Однако оказалось, что это его совсем не устраивало. Раскаяние Гектора, вызванное тем, что он посмел возражать своей богине, утихло, только когда она обещала ему поступать всегда так, как ей заблагорассудится. Серена попыталась шуткой вывести майора из состояния преувеличенного самоуничижения, но не смогла вызвать у него ответной улыбки. Размолвка закончилась тем, что Гектор начал страстно целовать руки Серены и обещал на следующий же день поехать с ней кататься в фаэтоне.
Глава 11
Помирившийся со своей богиней майор не удовлетворился тем, что снова возвел ее на установленный им же самим пьедестал, - восторженная натура Гектора желала быть убежденной в том, что она и не покидала этого пьедестала.

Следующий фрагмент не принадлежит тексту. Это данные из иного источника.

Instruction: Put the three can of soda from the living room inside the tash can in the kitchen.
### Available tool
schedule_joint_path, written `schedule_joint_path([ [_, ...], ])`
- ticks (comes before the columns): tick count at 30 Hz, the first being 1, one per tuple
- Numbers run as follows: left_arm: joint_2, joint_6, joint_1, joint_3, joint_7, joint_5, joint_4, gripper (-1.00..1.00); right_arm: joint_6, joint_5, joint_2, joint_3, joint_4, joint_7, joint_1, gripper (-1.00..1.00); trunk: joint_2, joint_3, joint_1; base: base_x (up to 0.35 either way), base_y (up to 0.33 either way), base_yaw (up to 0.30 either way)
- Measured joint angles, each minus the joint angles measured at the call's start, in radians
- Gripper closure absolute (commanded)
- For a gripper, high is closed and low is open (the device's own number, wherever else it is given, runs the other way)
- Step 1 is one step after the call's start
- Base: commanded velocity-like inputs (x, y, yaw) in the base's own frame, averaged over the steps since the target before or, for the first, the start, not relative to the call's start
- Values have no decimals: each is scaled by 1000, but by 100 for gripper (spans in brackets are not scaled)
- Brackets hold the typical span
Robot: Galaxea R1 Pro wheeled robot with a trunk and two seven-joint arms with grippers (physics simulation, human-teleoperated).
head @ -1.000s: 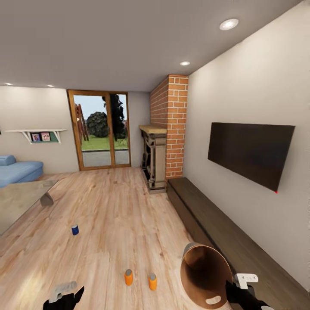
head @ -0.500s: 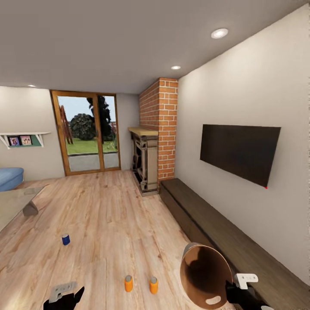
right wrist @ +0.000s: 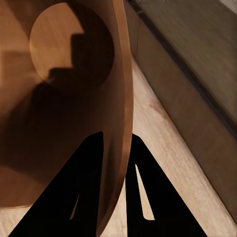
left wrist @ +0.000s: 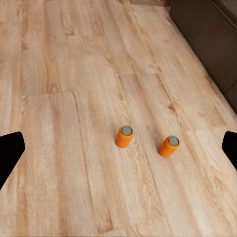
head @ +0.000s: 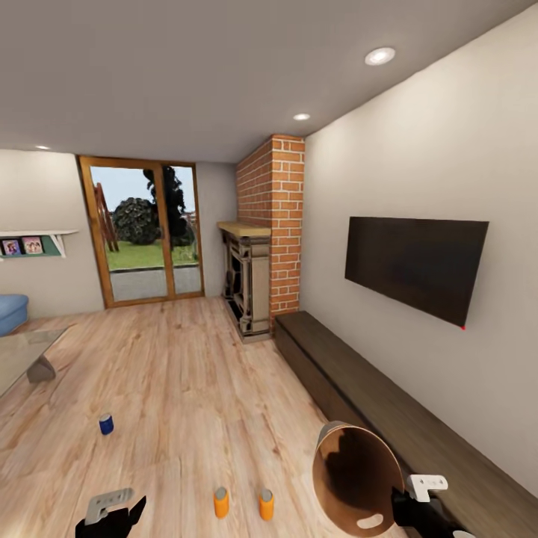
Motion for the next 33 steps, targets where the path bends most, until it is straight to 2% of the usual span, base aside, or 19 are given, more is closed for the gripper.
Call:
schedule_joint_path([
  [21,-1,10,-1,-9,1,-6,-2,-100,0,1,0,0,0,0,0,100,0,0,0,204,-139,0],
  [26,-1,118,-8,-91,7,-8,-22,-100,0,1,0,0,0,0,0,100,0,0,0,31,-20,0],
  [27,-1,180,-14,-131,12,-7,-27,-100,0,1,0,0,0,0,0,100,0,0,0,12,-8,0],
  [29,-3,264,-34,-185,24,-5,-34,-100,0,1,0,1,0,0,0,100,0,0,0,7,-5,0],
  [31,-7,310,-56,-210,37,-4,-37,-100,0,1,0,1,0,0,0,100,0,0,0,4,-3,0],
  [33,-14,375,-105,-231,58,-4,-37,-100,0,1,0,1,0,0,0,100,0,0,0,2,-2,0],
])
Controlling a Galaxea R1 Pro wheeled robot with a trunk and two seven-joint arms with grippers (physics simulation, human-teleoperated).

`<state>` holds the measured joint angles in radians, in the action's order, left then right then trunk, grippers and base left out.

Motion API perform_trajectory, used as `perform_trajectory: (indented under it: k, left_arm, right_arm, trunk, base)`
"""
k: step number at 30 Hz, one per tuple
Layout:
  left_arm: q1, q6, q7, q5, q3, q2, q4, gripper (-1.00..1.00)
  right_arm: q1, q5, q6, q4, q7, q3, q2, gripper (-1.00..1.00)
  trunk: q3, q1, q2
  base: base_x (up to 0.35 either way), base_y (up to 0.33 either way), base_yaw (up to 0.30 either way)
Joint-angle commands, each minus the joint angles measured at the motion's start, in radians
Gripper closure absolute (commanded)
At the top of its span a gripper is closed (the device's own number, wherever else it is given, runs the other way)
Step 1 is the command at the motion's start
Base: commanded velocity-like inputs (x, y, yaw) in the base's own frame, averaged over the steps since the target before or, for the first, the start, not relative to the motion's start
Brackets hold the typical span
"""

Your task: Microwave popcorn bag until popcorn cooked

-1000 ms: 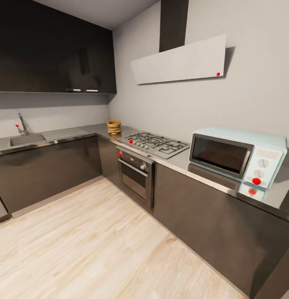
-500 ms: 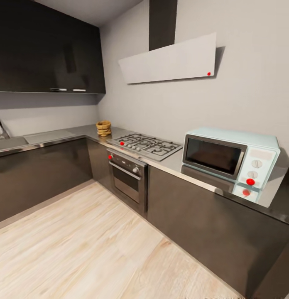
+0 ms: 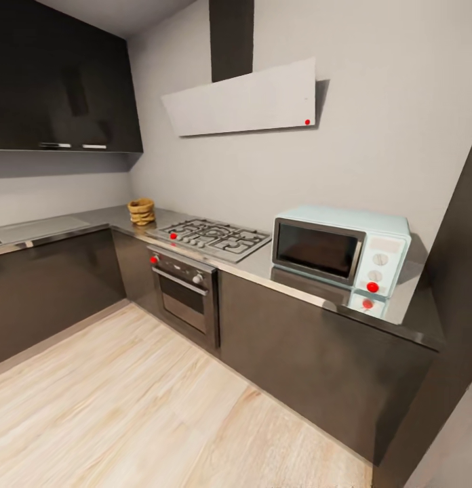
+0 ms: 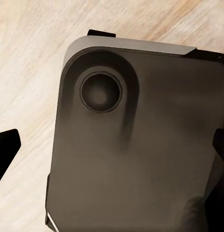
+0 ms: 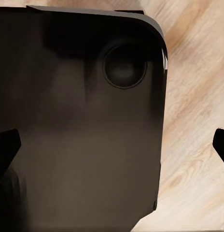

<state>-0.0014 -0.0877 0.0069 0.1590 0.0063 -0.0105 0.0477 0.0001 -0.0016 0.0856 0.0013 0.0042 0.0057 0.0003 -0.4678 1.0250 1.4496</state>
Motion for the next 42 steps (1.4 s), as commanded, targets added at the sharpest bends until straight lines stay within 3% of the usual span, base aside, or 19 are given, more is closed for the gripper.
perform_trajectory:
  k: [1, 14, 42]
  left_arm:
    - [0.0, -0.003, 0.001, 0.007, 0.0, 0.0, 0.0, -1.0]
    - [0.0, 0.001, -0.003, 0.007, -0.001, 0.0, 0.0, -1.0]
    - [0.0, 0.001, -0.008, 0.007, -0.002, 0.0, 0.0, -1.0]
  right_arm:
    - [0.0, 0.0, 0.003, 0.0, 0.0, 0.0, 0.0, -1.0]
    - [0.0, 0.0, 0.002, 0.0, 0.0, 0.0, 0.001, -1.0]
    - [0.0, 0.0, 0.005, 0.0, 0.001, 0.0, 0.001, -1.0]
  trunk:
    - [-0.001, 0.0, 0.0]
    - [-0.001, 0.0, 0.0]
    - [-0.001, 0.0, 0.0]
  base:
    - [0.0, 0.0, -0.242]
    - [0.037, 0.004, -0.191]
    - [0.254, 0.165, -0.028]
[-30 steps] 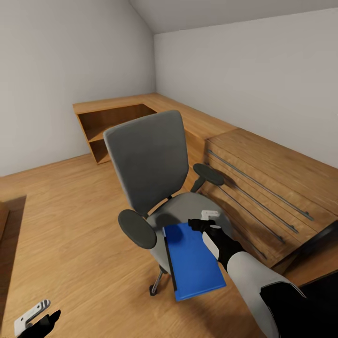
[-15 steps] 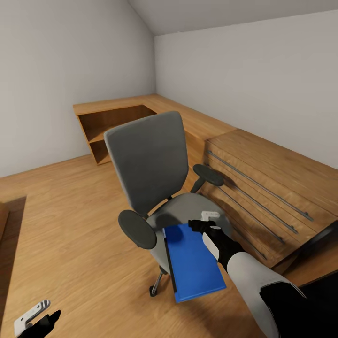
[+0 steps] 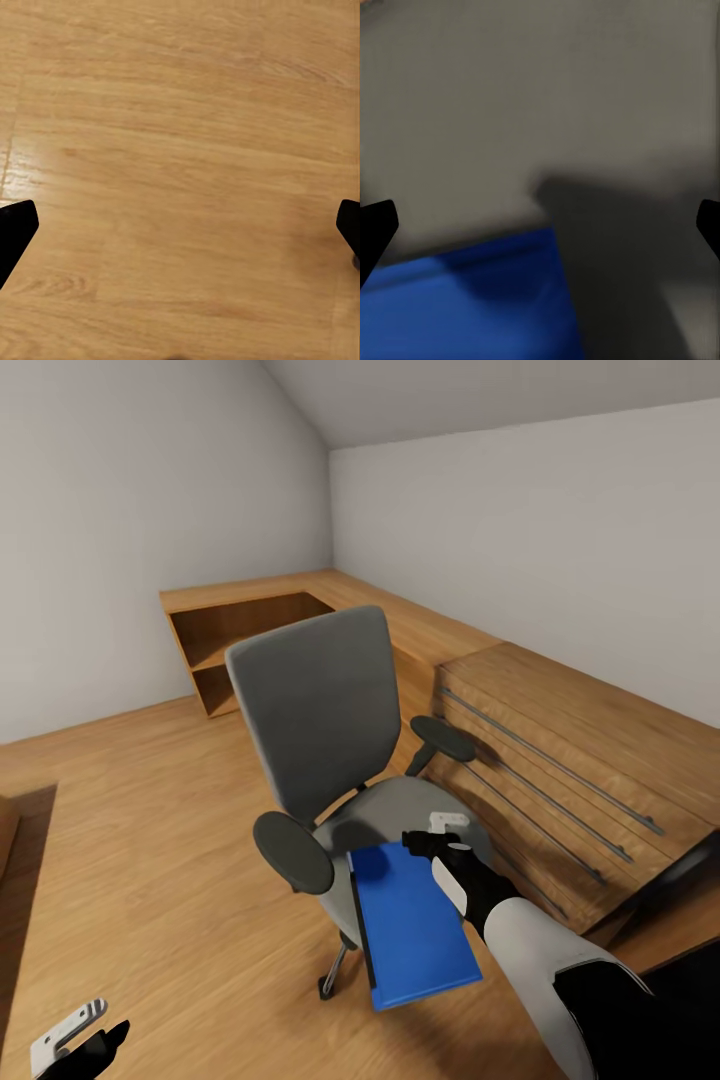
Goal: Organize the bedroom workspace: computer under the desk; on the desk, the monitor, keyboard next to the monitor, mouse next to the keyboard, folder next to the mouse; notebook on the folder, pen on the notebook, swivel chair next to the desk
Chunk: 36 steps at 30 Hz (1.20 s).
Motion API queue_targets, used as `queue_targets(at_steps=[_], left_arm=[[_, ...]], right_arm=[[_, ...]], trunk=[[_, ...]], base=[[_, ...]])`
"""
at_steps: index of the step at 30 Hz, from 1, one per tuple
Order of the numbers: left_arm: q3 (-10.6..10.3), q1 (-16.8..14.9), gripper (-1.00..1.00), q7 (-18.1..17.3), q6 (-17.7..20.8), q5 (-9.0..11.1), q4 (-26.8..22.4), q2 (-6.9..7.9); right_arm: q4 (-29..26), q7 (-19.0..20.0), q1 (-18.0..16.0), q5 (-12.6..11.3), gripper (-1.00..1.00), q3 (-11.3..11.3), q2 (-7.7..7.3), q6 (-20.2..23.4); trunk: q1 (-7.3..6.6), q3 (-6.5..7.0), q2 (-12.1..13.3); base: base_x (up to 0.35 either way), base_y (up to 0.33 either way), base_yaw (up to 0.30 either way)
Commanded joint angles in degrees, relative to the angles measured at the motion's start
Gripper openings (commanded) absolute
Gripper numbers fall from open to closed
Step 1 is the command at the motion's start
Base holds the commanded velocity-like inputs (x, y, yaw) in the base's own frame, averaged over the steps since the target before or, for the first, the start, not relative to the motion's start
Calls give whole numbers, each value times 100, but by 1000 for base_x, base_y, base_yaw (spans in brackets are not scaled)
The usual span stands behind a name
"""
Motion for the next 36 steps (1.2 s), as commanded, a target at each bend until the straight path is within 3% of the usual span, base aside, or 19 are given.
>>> queue_targets(at_steps=[1, 18, 22, 23, 29, 36], left_arm=[[-1, -1, 100, 38, 26, 60, -10, 1], [-3, -1, 100, 45, 26, 60, -10, -13], [-5, -1, 100, 47, 26, 60, -10, -14], [-4, -1, 100, 47, 26, 60, -10, -14], [-6, -1, 100, 49, 28, 64, -7, -14], [-16, -1, 100, 49, 34, 73, -2, -21]], right_arm=[[-10, -43, -2, -53, 100, 49, -4, 30], [-262, -46, 0, -66, 100, 57, 11, 66], [-808, -48, 26, -65, 100, 54, 4, 399], [-1358, -48, 135, -61, 100, 51, -7, 750], [-2635, -123, 719, -56, 100, 46, -13, 1442], [-2980, -267, 880, -88, 100, 57, 22, 1645]], trunk=[[0, 5, -2], [0, 157, -2], [0, 193, -2], [0, 202, -2], [0, 229, -2], [0, 231, -2]], base=[[0, 0, 0], [0, 0, 0], [0, 0, 0], [0, 0, 0], [0, 0, 0], [0, 0, 0]])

Для него было невыносимо расстаться со своими романтическими представлениями, и потому, как только гнев майора утих - а случилось это очень быстро, - он принялся доказывать самому себе, что не она, а он был виноват в случившемся. Женщина его мечты просто не могла ошибаться. То, что показалось ему упрямством, на самом деле было целеустремленностью; пренебрежение Серены к условностям проистекало от возвышенности ума; легкомыслие, поражавшее его раньше, было всего лишь светской маской, скрывавшей глубину мысли. Даже нетерпимость и злость, которую майор пару раз замечал в глазах Серены, можно было простить - ведь ни то ни другое не являлось ее недостатком. Первое просто было признаком нервного расстройства, вызванного смертью отца; второе спровоцировал он сам своим недопустимым вмешательством.